253. 幽霊屋敷の怪 ②
「寝室にも異常はなかったか」
「ええ、おかしな物はありませんでした」
「うーむ」
「何もないってことは外から何者かが来たってことじゃない?」
「そういうことになるな。とすると転移魔法か」
「そうなると長期戦かあ」セイガは退屈そうに欠伸をした。
「まあここが王都の新しい我が家ってことで過ごせばいいんじゃない」
階段を下りリビングへ向かう。エルは空間から茶器を取りだしお茶を淹れ始めた。
「さあ、ちょっと休憩しましょ。館で作ってもらったお菓子もあるし」
「わあーい。でもエルもホント、空間魔法がうまくなったね」
「ねえ、僕、アップルパイがいい」
はしゃいでいる二人にエルが要望通り、アップルパイを配っていると横からアレクが「おい、エル、あまりこいつらを甘やかすなよ」と苦言を呈した。
そんなほのぼのとした日常の一幕、そのとき裏口のほうからガチャンという音が聞こえた。四人は警戒して耳を澄ます。とセイガが変身してリビングから走り出た。
セイガが捕まえたのはまだ年端もいかない子供だった。兄妹なのだろう。兄が大きな犬に抑え込まれているのを必死に助けようとしている幼子がいた。小さな腕でセイガの前足にかじりついている。セイガは困ったようにその幼児を見ている。その様子を見たアレクが声を掛ける。
「おい、お前達」
途端、幼児の体がセイガから離れた。

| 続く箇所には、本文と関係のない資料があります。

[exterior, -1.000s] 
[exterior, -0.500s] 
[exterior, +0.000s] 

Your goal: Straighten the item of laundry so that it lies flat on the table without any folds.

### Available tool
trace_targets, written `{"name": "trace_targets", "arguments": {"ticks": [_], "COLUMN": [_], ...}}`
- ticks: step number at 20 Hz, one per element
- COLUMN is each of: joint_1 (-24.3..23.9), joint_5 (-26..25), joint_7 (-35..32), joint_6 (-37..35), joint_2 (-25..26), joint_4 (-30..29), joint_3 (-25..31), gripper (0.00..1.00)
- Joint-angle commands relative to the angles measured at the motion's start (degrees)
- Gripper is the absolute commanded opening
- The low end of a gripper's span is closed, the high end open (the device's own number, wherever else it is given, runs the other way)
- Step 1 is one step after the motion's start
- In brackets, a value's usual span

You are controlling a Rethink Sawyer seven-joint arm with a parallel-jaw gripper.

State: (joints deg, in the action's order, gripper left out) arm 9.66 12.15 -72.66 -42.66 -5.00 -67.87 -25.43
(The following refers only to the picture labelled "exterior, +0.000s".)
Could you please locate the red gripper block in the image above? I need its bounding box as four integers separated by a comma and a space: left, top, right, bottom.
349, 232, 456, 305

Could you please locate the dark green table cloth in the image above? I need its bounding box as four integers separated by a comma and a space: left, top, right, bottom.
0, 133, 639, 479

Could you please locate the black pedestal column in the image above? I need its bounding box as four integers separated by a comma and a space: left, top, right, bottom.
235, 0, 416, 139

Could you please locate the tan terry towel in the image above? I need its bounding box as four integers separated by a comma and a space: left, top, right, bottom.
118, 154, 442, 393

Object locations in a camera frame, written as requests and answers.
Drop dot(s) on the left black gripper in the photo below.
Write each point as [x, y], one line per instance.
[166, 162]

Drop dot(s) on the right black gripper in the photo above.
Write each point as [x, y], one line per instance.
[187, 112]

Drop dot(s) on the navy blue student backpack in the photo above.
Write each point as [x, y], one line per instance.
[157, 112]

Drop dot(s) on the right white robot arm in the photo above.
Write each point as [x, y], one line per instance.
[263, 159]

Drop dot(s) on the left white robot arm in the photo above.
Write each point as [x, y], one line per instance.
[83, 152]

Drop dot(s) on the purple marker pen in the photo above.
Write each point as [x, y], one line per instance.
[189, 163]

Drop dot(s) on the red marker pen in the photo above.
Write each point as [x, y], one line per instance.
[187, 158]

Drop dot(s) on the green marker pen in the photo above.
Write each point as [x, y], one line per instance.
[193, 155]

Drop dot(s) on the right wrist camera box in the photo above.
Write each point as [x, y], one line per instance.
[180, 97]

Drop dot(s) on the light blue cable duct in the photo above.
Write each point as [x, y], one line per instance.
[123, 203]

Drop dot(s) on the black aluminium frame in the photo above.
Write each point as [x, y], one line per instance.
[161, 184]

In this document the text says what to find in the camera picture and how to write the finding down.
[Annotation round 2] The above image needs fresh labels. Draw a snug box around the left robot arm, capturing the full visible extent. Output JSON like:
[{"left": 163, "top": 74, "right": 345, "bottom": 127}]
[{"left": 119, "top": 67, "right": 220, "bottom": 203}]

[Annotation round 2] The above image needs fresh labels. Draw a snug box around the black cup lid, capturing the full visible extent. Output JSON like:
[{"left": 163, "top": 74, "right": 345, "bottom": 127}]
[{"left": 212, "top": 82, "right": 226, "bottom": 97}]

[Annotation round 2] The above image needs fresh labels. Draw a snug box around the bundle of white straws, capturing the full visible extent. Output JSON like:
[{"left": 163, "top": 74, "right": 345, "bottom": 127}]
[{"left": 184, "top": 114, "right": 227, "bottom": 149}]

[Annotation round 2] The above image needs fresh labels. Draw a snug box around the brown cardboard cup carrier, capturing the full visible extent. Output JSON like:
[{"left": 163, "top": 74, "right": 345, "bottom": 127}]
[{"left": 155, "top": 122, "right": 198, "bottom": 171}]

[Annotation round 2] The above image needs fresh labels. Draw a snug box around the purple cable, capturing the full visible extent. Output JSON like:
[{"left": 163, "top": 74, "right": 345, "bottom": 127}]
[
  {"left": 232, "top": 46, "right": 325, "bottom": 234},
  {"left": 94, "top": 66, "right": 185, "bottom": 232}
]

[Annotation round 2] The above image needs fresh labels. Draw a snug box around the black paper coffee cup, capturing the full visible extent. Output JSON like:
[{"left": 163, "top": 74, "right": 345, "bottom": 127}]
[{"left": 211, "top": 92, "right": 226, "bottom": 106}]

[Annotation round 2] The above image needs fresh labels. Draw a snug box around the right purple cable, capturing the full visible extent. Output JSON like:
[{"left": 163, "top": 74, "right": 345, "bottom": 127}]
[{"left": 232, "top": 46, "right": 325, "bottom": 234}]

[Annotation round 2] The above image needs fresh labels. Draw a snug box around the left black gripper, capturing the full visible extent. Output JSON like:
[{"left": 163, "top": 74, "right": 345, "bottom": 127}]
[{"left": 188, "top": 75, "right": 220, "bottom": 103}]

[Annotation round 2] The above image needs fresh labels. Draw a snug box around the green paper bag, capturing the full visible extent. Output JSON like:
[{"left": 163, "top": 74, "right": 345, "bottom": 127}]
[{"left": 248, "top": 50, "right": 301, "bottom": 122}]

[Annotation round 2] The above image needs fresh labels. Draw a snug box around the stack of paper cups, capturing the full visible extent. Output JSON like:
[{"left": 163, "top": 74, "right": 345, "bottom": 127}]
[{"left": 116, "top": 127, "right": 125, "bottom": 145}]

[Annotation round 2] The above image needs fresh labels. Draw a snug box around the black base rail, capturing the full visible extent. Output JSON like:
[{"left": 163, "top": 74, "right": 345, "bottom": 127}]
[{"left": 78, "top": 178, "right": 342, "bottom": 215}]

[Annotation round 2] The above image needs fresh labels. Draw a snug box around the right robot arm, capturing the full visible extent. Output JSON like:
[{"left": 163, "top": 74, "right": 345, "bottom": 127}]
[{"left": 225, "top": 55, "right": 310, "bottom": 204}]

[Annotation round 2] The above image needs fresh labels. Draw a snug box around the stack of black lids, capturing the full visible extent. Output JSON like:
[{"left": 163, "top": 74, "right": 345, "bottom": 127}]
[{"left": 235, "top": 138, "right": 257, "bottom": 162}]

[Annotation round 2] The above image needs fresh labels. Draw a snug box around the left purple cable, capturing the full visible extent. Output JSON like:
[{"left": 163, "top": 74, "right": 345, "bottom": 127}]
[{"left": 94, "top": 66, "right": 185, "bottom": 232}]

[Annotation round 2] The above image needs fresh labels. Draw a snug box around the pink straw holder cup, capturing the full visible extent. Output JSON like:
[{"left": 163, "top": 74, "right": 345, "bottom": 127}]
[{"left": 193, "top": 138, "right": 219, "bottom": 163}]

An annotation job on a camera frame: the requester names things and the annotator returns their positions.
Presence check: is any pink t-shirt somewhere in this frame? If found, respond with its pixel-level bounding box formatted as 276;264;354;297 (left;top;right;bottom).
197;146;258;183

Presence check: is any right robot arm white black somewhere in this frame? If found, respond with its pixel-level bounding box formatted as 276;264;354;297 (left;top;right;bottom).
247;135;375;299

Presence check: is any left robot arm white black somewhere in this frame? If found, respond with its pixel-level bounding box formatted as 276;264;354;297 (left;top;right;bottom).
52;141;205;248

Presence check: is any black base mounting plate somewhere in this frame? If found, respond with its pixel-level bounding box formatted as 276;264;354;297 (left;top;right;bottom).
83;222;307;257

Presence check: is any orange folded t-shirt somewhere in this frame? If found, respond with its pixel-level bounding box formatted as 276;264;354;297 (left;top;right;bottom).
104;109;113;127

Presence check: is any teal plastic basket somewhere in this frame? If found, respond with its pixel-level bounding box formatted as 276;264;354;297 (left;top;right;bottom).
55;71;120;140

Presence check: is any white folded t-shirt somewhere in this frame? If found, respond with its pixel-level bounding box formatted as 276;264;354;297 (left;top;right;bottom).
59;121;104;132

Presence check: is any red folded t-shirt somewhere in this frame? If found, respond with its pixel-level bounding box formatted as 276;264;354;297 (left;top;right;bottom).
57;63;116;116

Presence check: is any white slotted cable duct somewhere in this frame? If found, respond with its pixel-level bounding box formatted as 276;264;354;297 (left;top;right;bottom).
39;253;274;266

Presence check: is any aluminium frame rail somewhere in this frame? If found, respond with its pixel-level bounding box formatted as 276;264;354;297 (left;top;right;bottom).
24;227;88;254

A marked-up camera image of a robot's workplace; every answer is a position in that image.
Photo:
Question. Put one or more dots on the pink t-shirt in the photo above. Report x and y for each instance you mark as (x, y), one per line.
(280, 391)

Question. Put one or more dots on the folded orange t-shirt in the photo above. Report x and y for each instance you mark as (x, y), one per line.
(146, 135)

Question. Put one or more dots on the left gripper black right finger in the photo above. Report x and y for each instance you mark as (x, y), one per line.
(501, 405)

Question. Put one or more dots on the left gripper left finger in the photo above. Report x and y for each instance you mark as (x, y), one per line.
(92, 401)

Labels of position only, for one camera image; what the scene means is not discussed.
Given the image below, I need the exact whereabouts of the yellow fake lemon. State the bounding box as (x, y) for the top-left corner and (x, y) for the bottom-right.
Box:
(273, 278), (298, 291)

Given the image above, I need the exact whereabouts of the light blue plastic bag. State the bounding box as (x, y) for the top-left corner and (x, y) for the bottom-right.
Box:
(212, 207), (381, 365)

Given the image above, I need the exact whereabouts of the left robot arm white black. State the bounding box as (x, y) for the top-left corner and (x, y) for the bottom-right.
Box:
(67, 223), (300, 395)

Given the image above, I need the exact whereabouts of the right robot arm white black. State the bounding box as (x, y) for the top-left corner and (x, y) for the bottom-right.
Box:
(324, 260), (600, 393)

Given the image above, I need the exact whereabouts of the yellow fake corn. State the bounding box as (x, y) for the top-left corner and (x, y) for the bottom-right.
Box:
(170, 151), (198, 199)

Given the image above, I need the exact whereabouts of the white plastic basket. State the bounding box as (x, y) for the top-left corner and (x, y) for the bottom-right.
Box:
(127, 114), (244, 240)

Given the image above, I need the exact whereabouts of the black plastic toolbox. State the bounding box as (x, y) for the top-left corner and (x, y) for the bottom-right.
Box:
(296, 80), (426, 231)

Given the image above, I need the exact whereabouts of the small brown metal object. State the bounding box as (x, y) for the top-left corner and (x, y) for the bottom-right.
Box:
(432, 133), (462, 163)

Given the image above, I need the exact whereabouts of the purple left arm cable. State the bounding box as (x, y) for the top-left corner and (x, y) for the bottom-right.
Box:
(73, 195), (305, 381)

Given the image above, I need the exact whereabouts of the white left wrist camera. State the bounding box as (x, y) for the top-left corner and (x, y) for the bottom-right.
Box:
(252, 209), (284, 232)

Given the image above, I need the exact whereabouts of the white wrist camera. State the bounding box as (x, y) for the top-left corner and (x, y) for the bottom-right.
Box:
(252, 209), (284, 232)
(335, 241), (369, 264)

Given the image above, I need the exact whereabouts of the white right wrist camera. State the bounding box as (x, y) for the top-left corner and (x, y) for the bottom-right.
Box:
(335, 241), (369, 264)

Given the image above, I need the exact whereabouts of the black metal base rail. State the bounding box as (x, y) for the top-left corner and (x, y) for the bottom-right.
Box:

目は恐怖で見開かれている。
「お前達は誰だ。どこから入った」
「逃げろリナ、早くに逃げるんだ」セイガが前足で押さえている少年が叫んだ。
幼児は踵を返すと、慌てて走り去ろうとした。アレクが光りの拘束具で幼児を縛る。ついでにセイガの足元に居る少年も拘束具で縛った。
二人を抱えあげ、リビングへ戻る。そこにはまだ手のつけられていない紅茶とアップルパイが並んでいた。それを見て、二人は息を飲む。明らかに飢えている様子だ。
「はあ、全く。お前達はどうしてこの邸に潜り込んだんだ?正直に言えばこれをやる」
少年は目の前のアップルパイとアレクを見比べていたが観念したように叫んだ。
「言う、言うよ。だから放してくれ」
「分かったから正直に話せよ」と言ってアレクは拘束を解いてやった。
「実は俺達この邸の屋根裏で父さんと母さんと一緒に住んでたんだ。でもある日突然、父さんと母さんがいなくなって俺達この邸から追い出されたんだ」
どうもこの二人はこの邸の使用人夫妻の子供だったらしい。しかしある日その使用人夫妻がいなくなりこの邸から追い出されたらしい。彼曰く、使用人夫妻は子煩悩な夫婦で子供達を置き去りにして失踪するなんてありえないとのことだった。子供達は追い出された後、行く当てもないため、コッソリ邸に忍びこみ食料を盗んで屋根裏部屋に隠れ潜んでいたらしい。昼は屋根裏部屋では見つかると思い裏の物置に身を潜めていた。ここ最近、人の住んでいる気配がなかったため安心していたが、キッチンでの食料も乏しくなってきたため外に食料を探しに行こうとしたところ誰かがこの邸へやって来たので慌てて物置に身を潜めていたそうだ。